The World Health Organization defines maternal health as “the health condition of women during pregnancy, childbirth and the postpartum period that needs to be safeguarded to prevent death” (http://www. who. int/topics/maternal_health/en/). Improving maternal health is one of the concerns of the Millennium Development Goals with focus on reducing maternal mortality and achieving universal access to reproductive health care by the year 2015. In 2008, sixty-eight (68) developing countries account for the majority of the maternal and child mortality.
In the same year, the World Health Organization reported that some of the countries where maternal health is of prime importance and is given high importance include Norway, Australia, Netherlands, Sweden, Denmark and other developed countries. On the other hand, many developing countries are left behind in terms of giving importance or even appreciation to maternal health such as Afghanistan, Yemen, Niger, Chad, Sudan, Congo and other Southeast Asian countries. Poor maternal health adversely affects women.

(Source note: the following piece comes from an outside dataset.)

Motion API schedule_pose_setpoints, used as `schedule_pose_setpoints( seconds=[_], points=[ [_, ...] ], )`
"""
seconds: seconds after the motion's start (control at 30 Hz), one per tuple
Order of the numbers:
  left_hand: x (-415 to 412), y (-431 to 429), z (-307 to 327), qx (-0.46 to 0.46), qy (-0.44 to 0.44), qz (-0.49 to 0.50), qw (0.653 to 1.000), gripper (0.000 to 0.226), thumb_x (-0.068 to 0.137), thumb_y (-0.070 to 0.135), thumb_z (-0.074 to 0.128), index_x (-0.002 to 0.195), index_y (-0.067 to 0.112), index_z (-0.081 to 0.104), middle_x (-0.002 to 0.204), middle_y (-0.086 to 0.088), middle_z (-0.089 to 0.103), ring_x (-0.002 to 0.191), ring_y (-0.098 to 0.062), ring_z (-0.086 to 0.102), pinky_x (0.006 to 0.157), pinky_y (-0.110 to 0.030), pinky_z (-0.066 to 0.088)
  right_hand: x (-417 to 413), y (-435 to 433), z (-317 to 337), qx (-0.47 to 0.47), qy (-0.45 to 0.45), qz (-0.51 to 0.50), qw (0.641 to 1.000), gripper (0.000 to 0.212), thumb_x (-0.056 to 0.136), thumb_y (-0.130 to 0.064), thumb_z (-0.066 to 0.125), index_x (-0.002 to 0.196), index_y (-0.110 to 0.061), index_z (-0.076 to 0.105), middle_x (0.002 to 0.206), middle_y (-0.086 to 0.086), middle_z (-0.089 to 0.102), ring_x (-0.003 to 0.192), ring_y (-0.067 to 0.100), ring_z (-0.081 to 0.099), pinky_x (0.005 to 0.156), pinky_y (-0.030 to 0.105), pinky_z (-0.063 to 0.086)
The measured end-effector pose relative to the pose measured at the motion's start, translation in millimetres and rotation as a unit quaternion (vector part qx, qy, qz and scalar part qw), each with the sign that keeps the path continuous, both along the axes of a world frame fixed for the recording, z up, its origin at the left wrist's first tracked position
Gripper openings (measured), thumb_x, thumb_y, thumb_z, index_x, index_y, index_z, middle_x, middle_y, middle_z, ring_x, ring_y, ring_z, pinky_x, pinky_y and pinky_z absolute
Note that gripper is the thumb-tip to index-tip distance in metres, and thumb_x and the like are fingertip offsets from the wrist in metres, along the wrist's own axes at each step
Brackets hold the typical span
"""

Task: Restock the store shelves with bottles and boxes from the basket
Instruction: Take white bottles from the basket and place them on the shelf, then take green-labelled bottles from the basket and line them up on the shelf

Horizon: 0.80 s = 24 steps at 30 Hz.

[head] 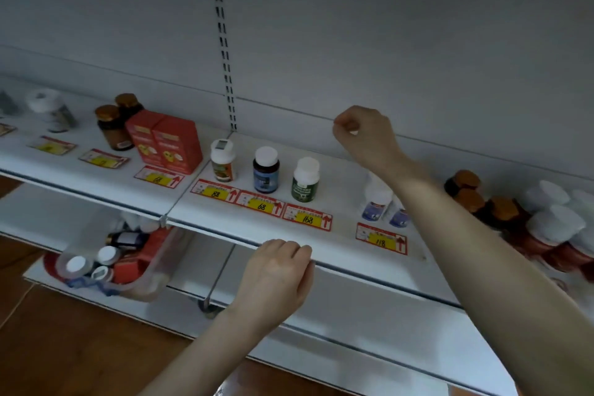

The World Health Organization reported that almost 500,000 women die of childbirth and pregnancy every year due to complications brought about by childbearing. Most of these women die due to unavailability of maternal health services and emergency assistance. It is the woman and her child that is always at risk when maternal health is not of top priority of a government. A woman and her child will always be exposed to infection and other forms of diseases when they are not given proper knowledge and skills in maternal health.